New studies suggest a person’s sleeping habit or lack of sleep is linked to a higher risk of catching colds. The Washington Post’s “To Your Health” blog published research that stated a person who sleeps six or less hours a night is four times more likely to catch a cold than those who sleep for more than seven hours. The researchers studied 164 healthy participants around the age of 30 to sleep with a wrist actigraph to establish their baseline sleep habits. CBS News reported on their website that “the investigators found that participants who had slept less than six hours a night the week before were 4.2 times more likely to catch the cold when compared to those who slept for more than seven hours a night.

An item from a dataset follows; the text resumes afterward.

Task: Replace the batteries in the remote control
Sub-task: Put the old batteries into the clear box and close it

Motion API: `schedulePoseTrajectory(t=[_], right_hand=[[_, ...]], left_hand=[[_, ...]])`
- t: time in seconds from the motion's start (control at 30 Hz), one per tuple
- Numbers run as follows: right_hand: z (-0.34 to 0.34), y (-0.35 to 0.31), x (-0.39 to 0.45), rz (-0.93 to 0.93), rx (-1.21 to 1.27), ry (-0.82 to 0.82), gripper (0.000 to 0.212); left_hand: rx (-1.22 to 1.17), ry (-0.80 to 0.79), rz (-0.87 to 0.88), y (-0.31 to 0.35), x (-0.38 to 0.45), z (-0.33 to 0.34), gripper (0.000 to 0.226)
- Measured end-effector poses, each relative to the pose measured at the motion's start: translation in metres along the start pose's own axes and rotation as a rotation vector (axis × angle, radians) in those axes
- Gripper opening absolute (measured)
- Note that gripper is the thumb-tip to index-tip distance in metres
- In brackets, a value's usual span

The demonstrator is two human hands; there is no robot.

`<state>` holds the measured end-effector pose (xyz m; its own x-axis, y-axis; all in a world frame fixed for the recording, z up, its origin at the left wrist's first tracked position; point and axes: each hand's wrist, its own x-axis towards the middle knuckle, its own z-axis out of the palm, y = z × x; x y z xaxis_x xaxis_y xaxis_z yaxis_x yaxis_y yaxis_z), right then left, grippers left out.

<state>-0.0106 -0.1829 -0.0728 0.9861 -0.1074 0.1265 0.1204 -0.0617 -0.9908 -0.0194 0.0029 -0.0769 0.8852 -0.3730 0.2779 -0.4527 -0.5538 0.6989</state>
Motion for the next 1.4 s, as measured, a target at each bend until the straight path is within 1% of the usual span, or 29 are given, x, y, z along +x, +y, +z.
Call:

Those who slept less than five hours were 4.5 times more likely to get sick.”


A recent report from the CDC stated that: “the smoking rate dropped to 17 percent last year, down from 18 percent in 2013.” The decline is attributed to “anti-smoking advertising campaigns, cigarette taxes, smoking bans and the growing popularity of electronic cigarettes.”


Additional research linking mid-life obesity and Alzheimer’s Disease has been announced by the National Institutes of Health. The research stated that the onset of Alzheimer’s came six and a half months earlier for every point higher on the BMI scale a person was at age 50. In addition, “autopsies and scans found people with higher midlife BMIs also had more of the brain-clogging hallmarks of Alzheimer’s years later, even if they didn’t develop dementia.” The study included data from 1,400 patients over 14 years. Even though a direct casual link is not posited by the study, the Alzheimer’s Association cautioned, “What’s good for your heart is good for your brain.”